Start at the line with "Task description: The" in the records below, stop at the line with "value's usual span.", and return every line in that span exactly, the two end lines included.

Dataset entries
****

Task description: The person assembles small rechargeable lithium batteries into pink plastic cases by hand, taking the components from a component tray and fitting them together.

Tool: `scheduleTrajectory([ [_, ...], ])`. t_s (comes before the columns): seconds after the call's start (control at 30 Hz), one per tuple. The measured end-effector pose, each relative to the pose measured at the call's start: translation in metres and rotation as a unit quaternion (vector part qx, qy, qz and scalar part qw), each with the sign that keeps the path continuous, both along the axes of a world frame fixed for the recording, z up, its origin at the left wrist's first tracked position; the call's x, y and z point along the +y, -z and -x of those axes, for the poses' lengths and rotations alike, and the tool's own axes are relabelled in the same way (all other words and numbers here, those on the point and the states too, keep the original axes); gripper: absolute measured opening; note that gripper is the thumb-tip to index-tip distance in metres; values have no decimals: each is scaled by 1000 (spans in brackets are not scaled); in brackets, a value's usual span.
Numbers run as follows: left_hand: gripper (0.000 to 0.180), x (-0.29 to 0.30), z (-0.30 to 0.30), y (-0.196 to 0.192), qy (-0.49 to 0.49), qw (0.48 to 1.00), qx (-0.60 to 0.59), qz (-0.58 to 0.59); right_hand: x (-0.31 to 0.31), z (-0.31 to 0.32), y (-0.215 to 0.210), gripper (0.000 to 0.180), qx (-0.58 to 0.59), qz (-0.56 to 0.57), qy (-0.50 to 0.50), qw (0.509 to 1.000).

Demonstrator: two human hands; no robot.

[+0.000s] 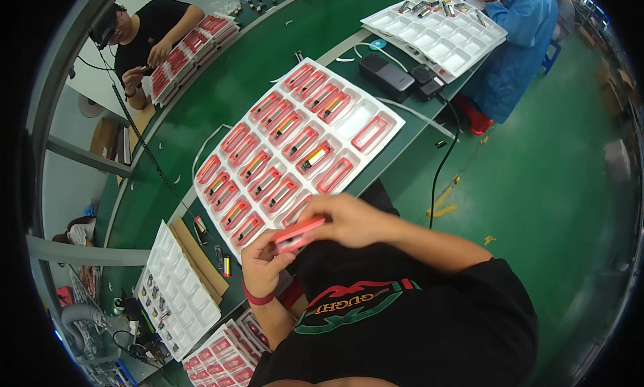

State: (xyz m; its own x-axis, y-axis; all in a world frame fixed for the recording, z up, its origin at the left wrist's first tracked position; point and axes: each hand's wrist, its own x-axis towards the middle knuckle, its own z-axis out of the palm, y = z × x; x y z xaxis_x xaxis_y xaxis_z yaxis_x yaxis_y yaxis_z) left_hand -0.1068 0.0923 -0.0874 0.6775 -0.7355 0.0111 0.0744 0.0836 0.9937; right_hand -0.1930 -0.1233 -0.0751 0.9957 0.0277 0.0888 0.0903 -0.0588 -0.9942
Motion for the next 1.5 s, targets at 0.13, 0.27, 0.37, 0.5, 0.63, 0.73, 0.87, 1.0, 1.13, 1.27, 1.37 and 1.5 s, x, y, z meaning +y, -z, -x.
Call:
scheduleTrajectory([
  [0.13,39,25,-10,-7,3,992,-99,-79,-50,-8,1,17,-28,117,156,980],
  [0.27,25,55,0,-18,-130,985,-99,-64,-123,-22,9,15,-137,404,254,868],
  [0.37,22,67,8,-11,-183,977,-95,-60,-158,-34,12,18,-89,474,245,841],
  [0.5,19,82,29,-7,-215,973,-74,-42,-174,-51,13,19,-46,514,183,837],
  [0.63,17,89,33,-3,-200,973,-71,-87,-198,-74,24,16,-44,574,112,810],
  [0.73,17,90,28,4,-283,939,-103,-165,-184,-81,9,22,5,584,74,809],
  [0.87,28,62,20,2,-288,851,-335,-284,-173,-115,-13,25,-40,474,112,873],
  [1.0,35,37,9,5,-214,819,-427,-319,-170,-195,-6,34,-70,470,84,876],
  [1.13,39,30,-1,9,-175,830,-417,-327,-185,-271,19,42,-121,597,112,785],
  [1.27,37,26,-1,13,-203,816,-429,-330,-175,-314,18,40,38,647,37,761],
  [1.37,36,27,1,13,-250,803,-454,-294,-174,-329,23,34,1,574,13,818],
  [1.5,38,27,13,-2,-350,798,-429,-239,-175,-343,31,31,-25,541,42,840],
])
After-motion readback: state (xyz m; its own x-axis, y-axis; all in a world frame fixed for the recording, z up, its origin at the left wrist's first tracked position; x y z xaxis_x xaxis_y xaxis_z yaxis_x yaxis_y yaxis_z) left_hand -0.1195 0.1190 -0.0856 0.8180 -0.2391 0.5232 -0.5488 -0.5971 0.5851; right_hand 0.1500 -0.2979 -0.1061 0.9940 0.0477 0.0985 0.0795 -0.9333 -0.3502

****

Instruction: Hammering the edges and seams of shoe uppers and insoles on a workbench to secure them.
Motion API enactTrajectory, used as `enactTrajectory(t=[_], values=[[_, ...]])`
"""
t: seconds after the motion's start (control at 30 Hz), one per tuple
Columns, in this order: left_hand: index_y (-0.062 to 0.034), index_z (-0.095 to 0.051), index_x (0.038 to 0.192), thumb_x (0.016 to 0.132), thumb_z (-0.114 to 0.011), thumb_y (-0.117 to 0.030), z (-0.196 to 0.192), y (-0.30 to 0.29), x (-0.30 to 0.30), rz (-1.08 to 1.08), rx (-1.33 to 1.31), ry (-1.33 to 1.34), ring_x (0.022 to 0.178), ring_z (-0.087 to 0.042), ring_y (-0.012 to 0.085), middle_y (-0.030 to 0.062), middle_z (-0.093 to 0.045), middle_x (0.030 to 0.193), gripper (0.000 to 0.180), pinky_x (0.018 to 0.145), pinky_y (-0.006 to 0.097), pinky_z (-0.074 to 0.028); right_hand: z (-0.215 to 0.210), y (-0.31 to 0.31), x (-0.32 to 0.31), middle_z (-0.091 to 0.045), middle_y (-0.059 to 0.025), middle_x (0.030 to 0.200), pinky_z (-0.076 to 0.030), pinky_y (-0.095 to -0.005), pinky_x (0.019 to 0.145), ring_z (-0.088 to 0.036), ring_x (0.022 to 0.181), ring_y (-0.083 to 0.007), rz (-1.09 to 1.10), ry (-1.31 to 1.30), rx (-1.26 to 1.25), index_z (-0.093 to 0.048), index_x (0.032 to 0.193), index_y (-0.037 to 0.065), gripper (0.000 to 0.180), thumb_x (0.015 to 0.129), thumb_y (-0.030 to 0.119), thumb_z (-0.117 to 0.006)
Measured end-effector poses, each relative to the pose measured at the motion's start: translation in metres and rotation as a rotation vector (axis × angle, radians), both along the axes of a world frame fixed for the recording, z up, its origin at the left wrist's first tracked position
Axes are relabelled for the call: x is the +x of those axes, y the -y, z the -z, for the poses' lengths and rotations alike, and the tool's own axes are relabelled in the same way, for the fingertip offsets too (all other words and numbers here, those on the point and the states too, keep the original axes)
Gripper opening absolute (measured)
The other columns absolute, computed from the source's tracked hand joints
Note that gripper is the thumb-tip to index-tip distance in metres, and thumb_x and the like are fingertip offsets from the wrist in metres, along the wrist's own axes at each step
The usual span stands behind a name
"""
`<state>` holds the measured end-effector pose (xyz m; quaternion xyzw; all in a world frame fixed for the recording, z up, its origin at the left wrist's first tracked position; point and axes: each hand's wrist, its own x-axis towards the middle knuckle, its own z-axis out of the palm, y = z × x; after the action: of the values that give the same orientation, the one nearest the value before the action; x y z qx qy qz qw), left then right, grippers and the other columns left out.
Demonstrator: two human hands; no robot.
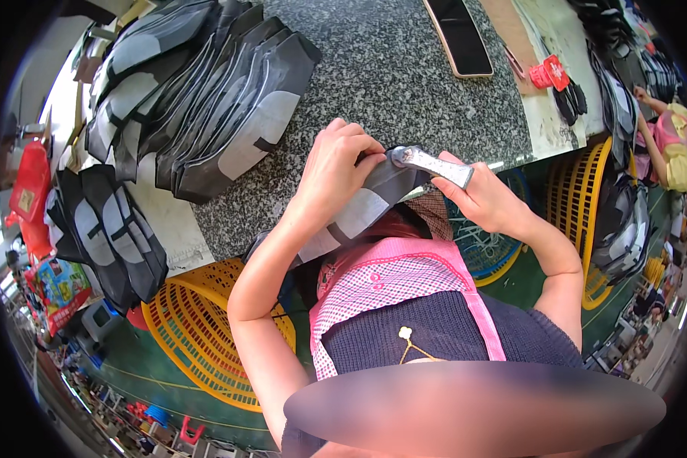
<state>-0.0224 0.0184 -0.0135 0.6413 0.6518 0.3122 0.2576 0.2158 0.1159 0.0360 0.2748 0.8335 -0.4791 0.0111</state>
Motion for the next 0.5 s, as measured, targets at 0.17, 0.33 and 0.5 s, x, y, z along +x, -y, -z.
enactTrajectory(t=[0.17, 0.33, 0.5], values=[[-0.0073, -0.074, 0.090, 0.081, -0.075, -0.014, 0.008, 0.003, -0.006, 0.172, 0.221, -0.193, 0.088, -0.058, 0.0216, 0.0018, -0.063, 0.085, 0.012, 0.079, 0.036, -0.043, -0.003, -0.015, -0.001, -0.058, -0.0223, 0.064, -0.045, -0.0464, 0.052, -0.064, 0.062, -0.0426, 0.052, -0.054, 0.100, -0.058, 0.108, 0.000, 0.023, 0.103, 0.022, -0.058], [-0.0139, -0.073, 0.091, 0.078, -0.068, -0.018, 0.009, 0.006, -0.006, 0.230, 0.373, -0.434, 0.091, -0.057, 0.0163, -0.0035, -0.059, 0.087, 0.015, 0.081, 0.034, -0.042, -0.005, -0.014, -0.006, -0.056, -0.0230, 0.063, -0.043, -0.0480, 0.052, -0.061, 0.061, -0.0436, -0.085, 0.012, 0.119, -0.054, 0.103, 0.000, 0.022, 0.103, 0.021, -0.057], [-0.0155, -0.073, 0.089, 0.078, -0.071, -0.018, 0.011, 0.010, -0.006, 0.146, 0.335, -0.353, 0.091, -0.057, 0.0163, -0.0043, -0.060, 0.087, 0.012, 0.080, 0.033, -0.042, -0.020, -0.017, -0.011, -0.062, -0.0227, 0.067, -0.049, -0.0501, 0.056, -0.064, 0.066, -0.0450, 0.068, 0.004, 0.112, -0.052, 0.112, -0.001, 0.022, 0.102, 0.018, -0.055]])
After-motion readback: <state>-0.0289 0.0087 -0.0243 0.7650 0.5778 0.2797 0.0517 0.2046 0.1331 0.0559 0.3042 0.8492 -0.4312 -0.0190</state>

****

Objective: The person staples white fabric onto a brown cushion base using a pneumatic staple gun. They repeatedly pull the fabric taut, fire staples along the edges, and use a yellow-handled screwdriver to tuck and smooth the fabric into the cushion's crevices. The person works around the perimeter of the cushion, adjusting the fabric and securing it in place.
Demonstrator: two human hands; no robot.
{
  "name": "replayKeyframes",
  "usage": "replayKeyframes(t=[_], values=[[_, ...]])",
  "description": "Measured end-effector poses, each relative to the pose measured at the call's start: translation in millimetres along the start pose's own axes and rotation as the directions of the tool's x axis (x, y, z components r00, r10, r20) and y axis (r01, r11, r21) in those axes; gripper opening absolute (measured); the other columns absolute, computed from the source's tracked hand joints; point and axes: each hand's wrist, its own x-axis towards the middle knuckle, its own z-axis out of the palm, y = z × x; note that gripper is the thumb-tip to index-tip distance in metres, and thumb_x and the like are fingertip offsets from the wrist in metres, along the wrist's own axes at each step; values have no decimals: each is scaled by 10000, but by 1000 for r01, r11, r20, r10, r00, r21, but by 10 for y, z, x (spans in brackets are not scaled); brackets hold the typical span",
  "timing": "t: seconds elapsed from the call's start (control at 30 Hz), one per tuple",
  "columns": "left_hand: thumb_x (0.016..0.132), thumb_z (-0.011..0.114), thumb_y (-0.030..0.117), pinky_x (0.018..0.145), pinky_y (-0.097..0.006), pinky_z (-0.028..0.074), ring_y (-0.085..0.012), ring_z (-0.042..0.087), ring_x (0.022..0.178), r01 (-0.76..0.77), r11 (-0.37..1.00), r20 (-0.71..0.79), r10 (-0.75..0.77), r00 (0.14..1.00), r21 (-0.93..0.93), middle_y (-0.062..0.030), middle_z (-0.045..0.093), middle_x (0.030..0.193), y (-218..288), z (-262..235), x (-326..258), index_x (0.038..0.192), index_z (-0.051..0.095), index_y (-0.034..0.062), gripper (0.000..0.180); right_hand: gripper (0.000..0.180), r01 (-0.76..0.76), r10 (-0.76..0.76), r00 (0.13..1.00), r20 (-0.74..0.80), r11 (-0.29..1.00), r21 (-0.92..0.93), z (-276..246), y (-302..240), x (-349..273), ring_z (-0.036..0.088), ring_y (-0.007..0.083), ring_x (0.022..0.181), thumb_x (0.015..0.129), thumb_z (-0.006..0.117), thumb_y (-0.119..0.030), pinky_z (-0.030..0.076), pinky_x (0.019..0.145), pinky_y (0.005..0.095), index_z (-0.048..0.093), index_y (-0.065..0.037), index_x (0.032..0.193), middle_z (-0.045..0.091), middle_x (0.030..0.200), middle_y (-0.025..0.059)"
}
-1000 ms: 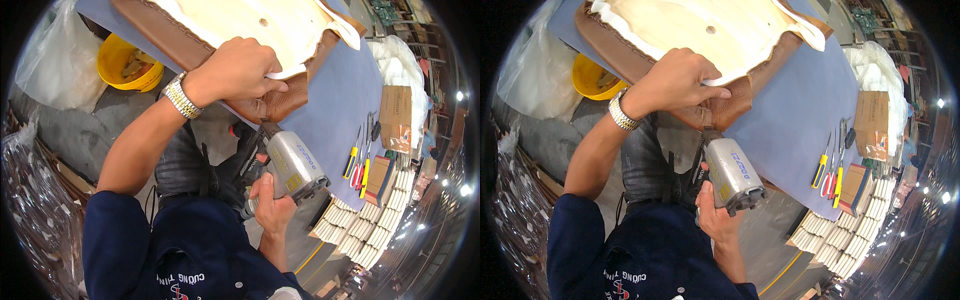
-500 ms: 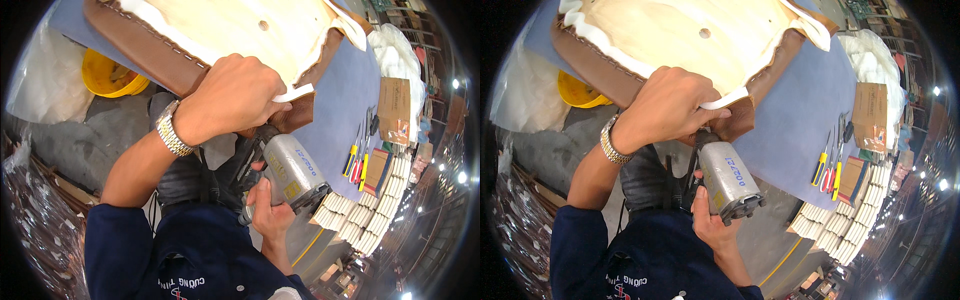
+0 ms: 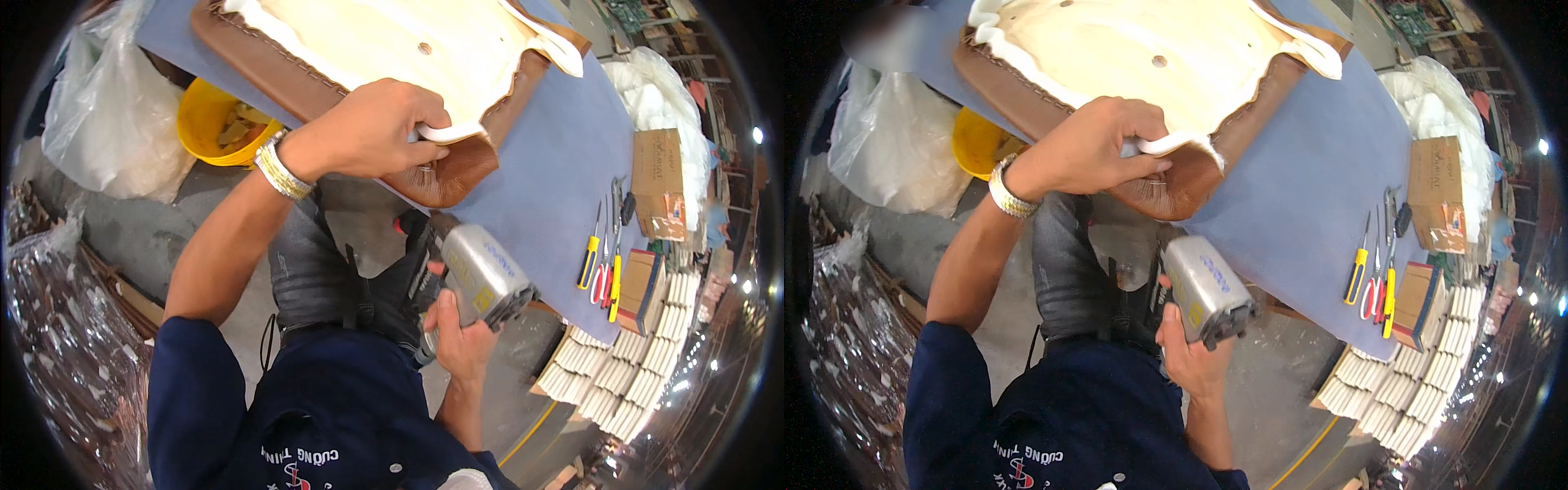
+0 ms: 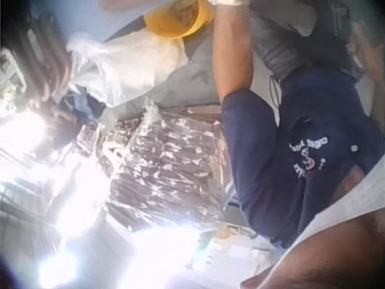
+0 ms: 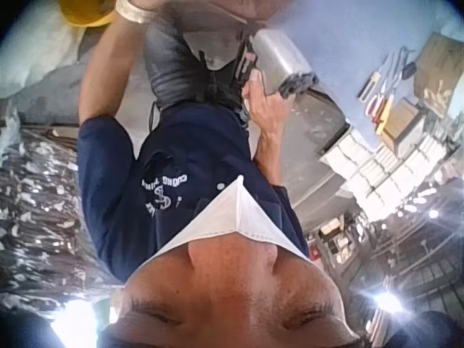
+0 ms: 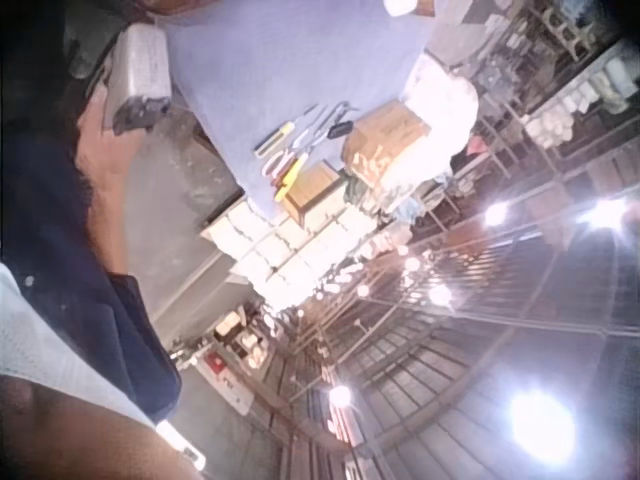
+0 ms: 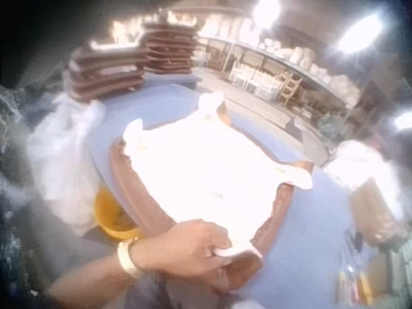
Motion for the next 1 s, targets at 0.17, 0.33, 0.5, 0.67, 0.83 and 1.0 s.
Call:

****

Solved exercise:
Task description: The person assembles small rechargeable lithium batteries into pink plastic cases by hand, taking the components from a component tray and fitting them together.

Tool: `scheduleTrajectory([ [_, ...], ])`. t_s (comes before the columns): seconds after the call's start (control at 30 Hz), one per tuple. The measured end-effector pose, each relative to the pose measured at the call's start: translation in metres and rotation as a unit quaternion (vector part qx, qy, qz and scalar part qw), each with the sign that keeps the path continuous, both along the axes of a world frame fixed for the recording, z up, its origin at the left wrist's first tracked position; the call's x, y and z point along the +y, -z and -x of those axes, for the poses' lengths and rotations alike, and the tool's own axes are relabelled in the same way (all other words and numbers here, those on the point and the states too, keep the original axes); gripper: absolute measured opening; note that gripper is the thumb-tip to index-tip distance in metres; values have no decimals: each is scaled by 1000 (spans in brackets are not scaled); in brackets, a value's usual span.

No further work remains on this exercise.